## What the task requires
Everything from the line containing "For this challenge, identify the straw" to the end of the material, both ends included, should be repeated exactly; please give only those lines.

## Provided entries
↓

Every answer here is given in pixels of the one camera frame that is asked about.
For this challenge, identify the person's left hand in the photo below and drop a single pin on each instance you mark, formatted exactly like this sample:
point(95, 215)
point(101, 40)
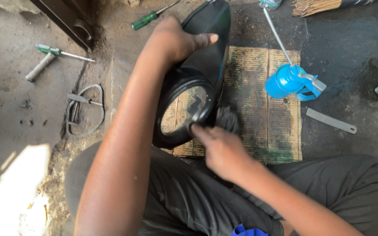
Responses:
point(176, 41)

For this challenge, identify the person's right hand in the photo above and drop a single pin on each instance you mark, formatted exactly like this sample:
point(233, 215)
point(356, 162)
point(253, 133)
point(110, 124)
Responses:
point(223, 152)

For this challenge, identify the person's right fingers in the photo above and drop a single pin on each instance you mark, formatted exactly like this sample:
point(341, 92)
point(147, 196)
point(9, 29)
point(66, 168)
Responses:
point(200, 131)

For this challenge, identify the black headlight cowl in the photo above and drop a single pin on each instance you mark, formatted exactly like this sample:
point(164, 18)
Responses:
point(198, 65)

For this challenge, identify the dark grey rag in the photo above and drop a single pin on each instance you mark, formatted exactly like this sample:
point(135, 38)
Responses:
point(226, 118)

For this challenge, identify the worn cardboard sheet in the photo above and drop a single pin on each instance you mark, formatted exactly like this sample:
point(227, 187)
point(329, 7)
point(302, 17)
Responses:
point(267, 108)

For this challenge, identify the blue oil can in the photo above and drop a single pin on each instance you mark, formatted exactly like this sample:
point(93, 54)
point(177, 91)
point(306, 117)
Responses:
point(290, 82)

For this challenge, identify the blue cloth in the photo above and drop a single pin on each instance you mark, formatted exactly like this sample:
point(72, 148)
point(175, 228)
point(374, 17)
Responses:
point(248, 231)

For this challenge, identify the small grey hand tool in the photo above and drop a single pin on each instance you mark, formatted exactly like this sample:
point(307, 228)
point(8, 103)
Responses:
point(82, 99)

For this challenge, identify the flat grey metal strip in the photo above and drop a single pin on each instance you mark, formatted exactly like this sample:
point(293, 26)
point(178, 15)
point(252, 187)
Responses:
point(330, 120)

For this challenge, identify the person's dark grey trousers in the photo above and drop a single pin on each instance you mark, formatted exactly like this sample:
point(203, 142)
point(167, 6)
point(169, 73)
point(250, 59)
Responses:
point(323, 190)

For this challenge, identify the clear plastic bottle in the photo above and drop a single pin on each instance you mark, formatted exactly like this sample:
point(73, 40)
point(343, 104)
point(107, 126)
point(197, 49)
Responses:
point(269, 3)

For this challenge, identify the green and steel screwdriver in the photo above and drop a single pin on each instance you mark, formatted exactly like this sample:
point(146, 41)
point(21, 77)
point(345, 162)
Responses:
point(61, 52)

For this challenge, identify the straw broom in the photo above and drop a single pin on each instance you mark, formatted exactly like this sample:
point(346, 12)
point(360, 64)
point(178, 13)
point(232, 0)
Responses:
point(320, 6)

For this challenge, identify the dark metal frame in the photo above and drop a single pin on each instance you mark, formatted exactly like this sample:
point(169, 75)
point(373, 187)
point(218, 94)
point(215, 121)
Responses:
point(71, 21)

↑

## Answer for this exercise
For this challenge, identify the straw broom in the photo above and drop a single pin on each instance you mark, formatted exactly like this sample:
point(346, 12)
point(360, 64)
point(178, 13)
point(232, 0)
Responses:
point(320, 6)

For this challenge, identify the dark metal frame in the photo above and drop a single pin on each instance you mark, formatted exactly like this sample:
point(169, 75)
point(373, 187)
point(218, 94)
point(215, 121)
Responses:
point(71, 21)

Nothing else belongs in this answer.